Dataset excerpts
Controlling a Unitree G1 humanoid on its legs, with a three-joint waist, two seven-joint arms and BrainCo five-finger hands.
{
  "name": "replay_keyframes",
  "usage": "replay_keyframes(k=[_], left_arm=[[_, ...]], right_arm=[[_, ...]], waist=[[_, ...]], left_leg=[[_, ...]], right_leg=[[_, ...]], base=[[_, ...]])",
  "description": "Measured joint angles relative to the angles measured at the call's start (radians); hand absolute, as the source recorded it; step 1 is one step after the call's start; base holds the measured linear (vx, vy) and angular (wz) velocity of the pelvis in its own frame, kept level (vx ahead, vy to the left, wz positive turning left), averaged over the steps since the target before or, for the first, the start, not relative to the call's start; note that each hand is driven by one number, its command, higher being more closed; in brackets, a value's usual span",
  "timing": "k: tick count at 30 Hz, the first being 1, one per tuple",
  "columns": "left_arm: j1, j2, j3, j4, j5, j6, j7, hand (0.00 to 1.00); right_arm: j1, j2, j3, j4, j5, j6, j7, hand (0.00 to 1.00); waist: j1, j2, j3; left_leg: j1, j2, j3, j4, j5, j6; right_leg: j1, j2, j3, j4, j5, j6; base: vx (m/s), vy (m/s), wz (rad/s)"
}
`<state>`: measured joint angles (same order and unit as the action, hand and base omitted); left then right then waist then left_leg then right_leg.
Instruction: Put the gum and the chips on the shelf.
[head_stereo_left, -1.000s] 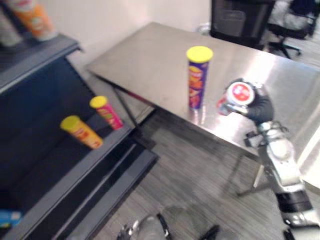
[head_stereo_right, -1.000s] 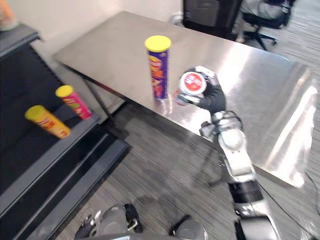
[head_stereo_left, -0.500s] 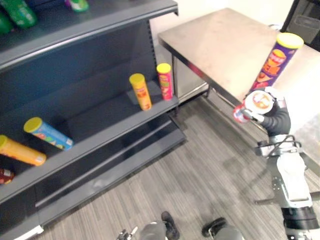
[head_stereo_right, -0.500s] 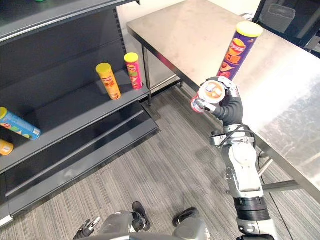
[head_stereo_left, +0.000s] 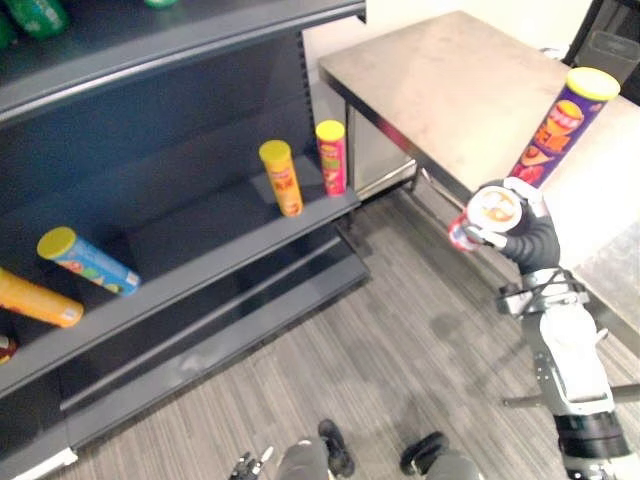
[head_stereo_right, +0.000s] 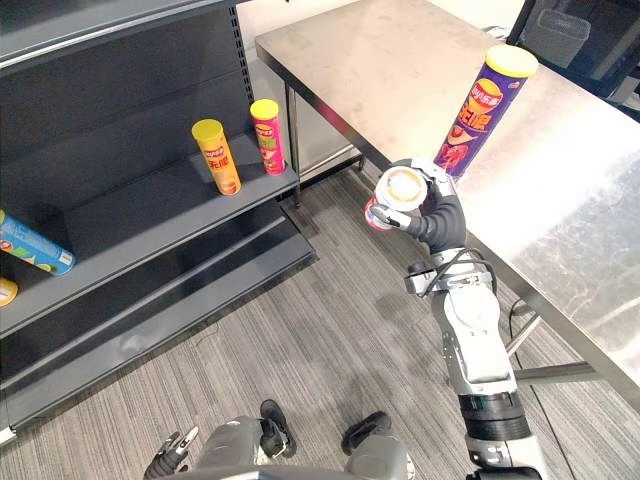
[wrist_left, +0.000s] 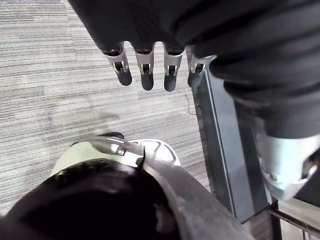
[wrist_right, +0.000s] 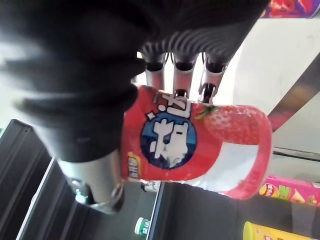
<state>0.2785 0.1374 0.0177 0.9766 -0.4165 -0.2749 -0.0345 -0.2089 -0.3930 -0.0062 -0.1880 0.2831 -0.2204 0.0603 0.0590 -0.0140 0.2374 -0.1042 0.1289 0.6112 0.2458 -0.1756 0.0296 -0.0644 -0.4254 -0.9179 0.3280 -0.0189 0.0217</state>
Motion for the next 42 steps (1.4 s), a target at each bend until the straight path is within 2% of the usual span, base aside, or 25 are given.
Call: replay_keyframes(k=[3,7,11,12,14,15,16,19,21,23,27,29,30,31,32,33,34,35,36,39,42], left_arm=[[0.0,-0.005,0.018,-0.002,-0.006,0.0,-0.019,0.0],[0.002,-0.007,0.038,-0.006,-0.046,-0.006,-0.049,0.0],[0.029,-0.011,0.041,-0.031,-0.09,-0.006,-0.059,0.0],[0.032,-0.009,0.049,-0.031,-0.088,-0.003,-0.059,0.0],[0.032,-0.008,0.056,-0.043,-0.085,0.001,-0.057,0.0],[0.032,-0.007,0.044,-0.061,-0.079,0.001,-0.056,0.0],[0.03,0.007,0.025,-0.071,-0.073,0.001,-0.056,0.0],[0.017,0.028,0.005,-0.07,-0.068,0.026,-0.052,0.0],[0.009,0.029,-0.014,-0.07,-0.069,0.046,-0.049,0.0],[-0.001,0.029,-0.024,-0.07,-0.073,0.049,-0.044,0.0],[0.005,0.024,-0.029,-0.069,-0.083,0.053,-0.015,0.0],[0.005,0.018,-0.031,-0.068,-0.082,0.055,-0.013,0.0],[0.005,0.018,-0.031,-0.068,-0.081,0.054,-0.013,0.0],[0.003,0.016,-0.033,-0.068,-0.081,0.047,-0.013,0.0],[-0.005,0.018,-0.026,-0.069,-0.081,0.035,-0.013,0.0],[-0.004,0.037,-0.007,-0.07,-0.08,0.027,-0.014,0.0],[-0.014,0.049,-0.003,-0.069,-0.08,0.018,-0.009,0.0],[-0.029,0.041,-0.002,-0.06,-0.081,0.021,-0.004,0.0],[-0.028,0.043,-0.009,-0.063,-0.079,0.017,-0.001,0.0],[-0.029,0.026,-0.048,-0.067,-0.078,0.013,-0.007,0.0],[-0.029,0.031,-0.058,-0.069,-0.071,0.013,-0.011,0.0]], right_arm=[[-0.029,0.0,0.031,0.001,0.0,0.0,0.032,1.0],[-0.053,0.001,0.095,0.009,0.0,0.0,0.078,1.0],[-0.061,0.024,0.154,0.01,0.0,0.004,0.104,1.0],[-0.06,0.032,0.169,0.01,0.0,0.008,0.107,1.0],[-0.05,0.047,0.172,0.009,0.0,0.01,0.116,1.0],[-0.029,0.054,0.17,0.007,-0.002,0.01,0.111,1.0],[0.002,0.063,0.172,-0.001,-0.009,0.014,0.099,1.0],[0.049,0.06,0.173,-0.03,-0.009,0.016,0.078,1.0],[0.052,0.061,0.178,-0.04,-0.007,-0.002,0.071,1.0],[0.06,0.061,0.18,-0.039,-0.007,-0.01,0.062,1.0],[0.051,0.062,0.187,-0.038,0.033,-0.034,0.064,1.0],[0.034,0.062,0.204,-0.032,0.05,-0.045,0.066,1.0],[0.035,0.062,0.208,-0.031,0.051,-0.046,0.065,1.0],[0.036,0.062,0.214,-0.023,0.051,-0.046,0.066,1.0],[0.036,0.072,0.216,-0.009,0.053,-0.048,0.065,1.0],[0.035,0.088,0.214,-0.005,0.058,-0.051,0.065,1.0],[0.026,0.097,0.198,0.005,0.074,-0.055,0.062,1.0],[0.024,0.103,0.189,0.015,0.076,-0.057,0.06,1.0],[0.024,0.102,0.2,0.043,0.078,-0.053,0.059,1.0],[0.046,0.098,0.196,0.056,0.077,-0.053,0.054,1.0],[0.059,0.098,0.188,0.06,0.069,-0.053,0.056,1.0]], waist=[[0.002,-0.004,0.0],[0.031,-0.024,0.008],[0.047,-0.033,0.013],[0.058,-0.041,0.011],[0.056,-0.046,0.011],[0.048,-0.038,0.014],[0.034,-0.033,0.015],[0.03,-0.048,0.006],[0.031,-0.04,0.007],[0.027,-0.019,0.003],[0.039,-0.014,-0.004],[0.04,-0.012,-0.006],[0.039,-0.008,-0.008],[0.033,-0.001,-0.011],[0.027,-0.032,-0.005],[0.025,-0.071,-0.004],[0.02,-0.022,-0.017],[0.03,-0.025,-0.007],[0.034,-0.028,-0.006],[0.006,-0.021,-0.004],[0.006,-0.022,-0.004]], left_leg=[[0.001,-0.012,-0.022,0.0,0.001,0.002],[-0.001,-0.026,-0.043,0.035,-0.012,0.016],[-0.023,-0.015,-0.094,0.164,-0.104,0.042],[-0.033,-0.023,-0.114,0.19,-0.126,0.05],[-0.05,-0.057,-0.187,0.199,-0.141,0.062],[-0.059,-0.077,-0.257,0.194,-0.132,0.078],[-0.068,-0.105,-0.335,0.18,-0.119,0.076],[-0.069,-0.174,-0.415,0.141,-0.094,0.072],[-0.068,-0.212,-0.46,0.149,-0.076,0.101],[-0.068,-0.232,-0.488,0.157,-0.072,0.108],[-0.043,-0.251,-0.54,0.14,-0.068,0.113],[-0.025,-0.256,-0.569,0.093,-0.045,0.116],[-0.018,-0.256,-0.577,0.074,-0.034,0.107],[-0.005,-0.254,-0.597,0.036,-0.009,0.053],[-0.026,-0.269,-0.614,0.045,0.004,-0.074],[-0.054,-0.275,-0.59,0.101,-0.02,-0.06],[-0.079,-0.108,-0.493,0.16,-0.096,0.021],[-0.083,-0.121,-0.487,0.177,-0.099,0.03],[-0.084,-0.134,-0.481,0.166,-0.067,0.01],[-0.063,-0.161,-0.476,0.07,-0.006,-0.002],[-0.044,-0.168,-0.465,-0.028,0.031,-0.006]], right_leg=[[0.002,-0.024,0.0,0.038,0.0,0.0],[0.011,-0.07,0.0,0.097,0.0,0.0],[0.057,-0.108,0.004,0.16,0.0,-0.001],[0.058,-0.12,0.03,0.178,0.002,0.001],[0.028,-0.118,0.184,0.221,0.036,-0.052],[-0.014,-0.063,0.376,0.253,0.008,-0.042],[-0.029,0.016,0.52,0.254,-0.042,0.014],[-0.087,0.098,0.666,0.241,-0.078,0.052],[-0.134,0.146,0.743,0.218,-0.082,0.058],[-0.147,0.184,0.798,0.178,-0.082,0.058],[-0.11,0.188,0.781,0.142,-0.089,0.062],[-0.106,0.207,0.752,0.12,-0.096,0.051],[-0.105,0.219,0.745,0.113,-0.097,0.049],[-0.105,0.252,0.727,0.096,-0.104,0.037],[-0.105,0.25,0.73,0.059,-0.097,0.022],[-0.106,0.211,0.732,0.052,-0.077,0.032],[-0.104,0.245,0.696,0.075,-0.123,0.068],[-0.105,0.245,0.694,0.086,-0.14,0.068],[-0.095,0.225,0.674,0.072,-0.144,0.065],[-0.048,0.192,0.611,0.007,-0.144,0.065],[-0.04,0.186,0.588,-0.021,-0.143,0.065]], base=[[0.07,0.041,0.22],[0.03,0.04,0.22],[-0.01,0.09,0.39],[-0.05,0.148,0.55],[-0.04,0.158,0.95],[0.01,0.126,1.62],[0.03,0.112,1.77],[0.12,0.064,1.57],[0.13,0.077,1.06],[0.12,0.058,0.89],[0.1,-0.003,0.51],[0.04,-0.048,0.23],[0.01,-0.072,0.28],[-0.01,-0.084,0.47],[-0.03,-0.101,0.55],[-0.05,-0.164,0.65],[-0.02,-0.145,0.41],[-0.02,-0.114,0.35],[-0.01,-0.048,0.52],[-0.05,-0.045,0.66],[-0.09,-0.047,0.32]])
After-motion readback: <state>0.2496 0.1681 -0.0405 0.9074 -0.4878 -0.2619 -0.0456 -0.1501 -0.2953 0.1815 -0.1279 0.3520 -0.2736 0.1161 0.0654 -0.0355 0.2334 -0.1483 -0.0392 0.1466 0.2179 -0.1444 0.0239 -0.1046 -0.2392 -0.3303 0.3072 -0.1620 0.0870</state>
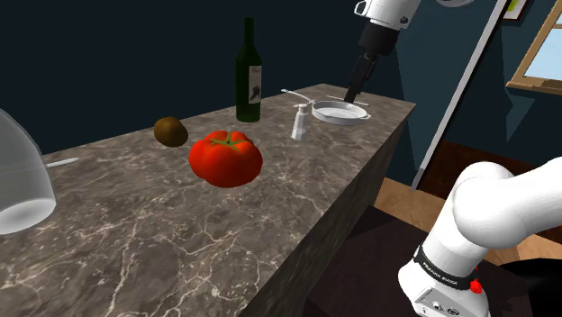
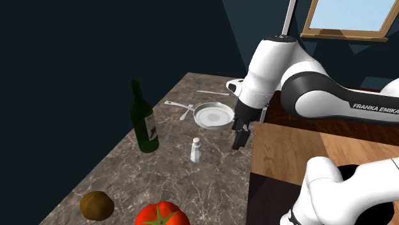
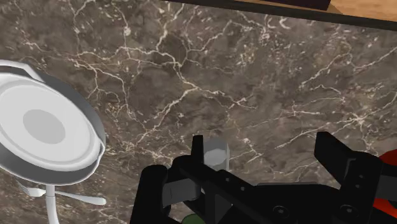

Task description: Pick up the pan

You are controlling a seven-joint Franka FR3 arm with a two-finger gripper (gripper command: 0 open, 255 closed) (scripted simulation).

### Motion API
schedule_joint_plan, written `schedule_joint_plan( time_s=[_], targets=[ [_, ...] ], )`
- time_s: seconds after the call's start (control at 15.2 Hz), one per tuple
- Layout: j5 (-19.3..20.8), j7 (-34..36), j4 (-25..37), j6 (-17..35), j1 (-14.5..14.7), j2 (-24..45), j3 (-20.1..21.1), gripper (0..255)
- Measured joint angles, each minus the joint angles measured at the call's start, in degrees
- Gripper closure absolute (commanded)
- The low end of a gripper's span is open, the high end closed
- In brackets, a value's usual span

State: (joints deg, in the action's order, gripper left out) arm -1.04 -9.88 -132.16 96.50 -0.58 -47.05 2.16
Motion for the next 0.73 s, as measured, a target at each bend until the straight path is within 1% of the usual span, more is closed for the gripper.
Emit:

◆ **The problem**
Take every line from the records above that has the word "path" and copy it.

◆ **Answer section**
Motion for the next 42 steps (1.4 s), a target at each bend until the straight path is within 2% of the usual span, base aside, or 25 are given.
Motion for the next 0.73 s, as measured, a target at each bend until the straight path is within 1% of the usual span, more is closed for the gripper.

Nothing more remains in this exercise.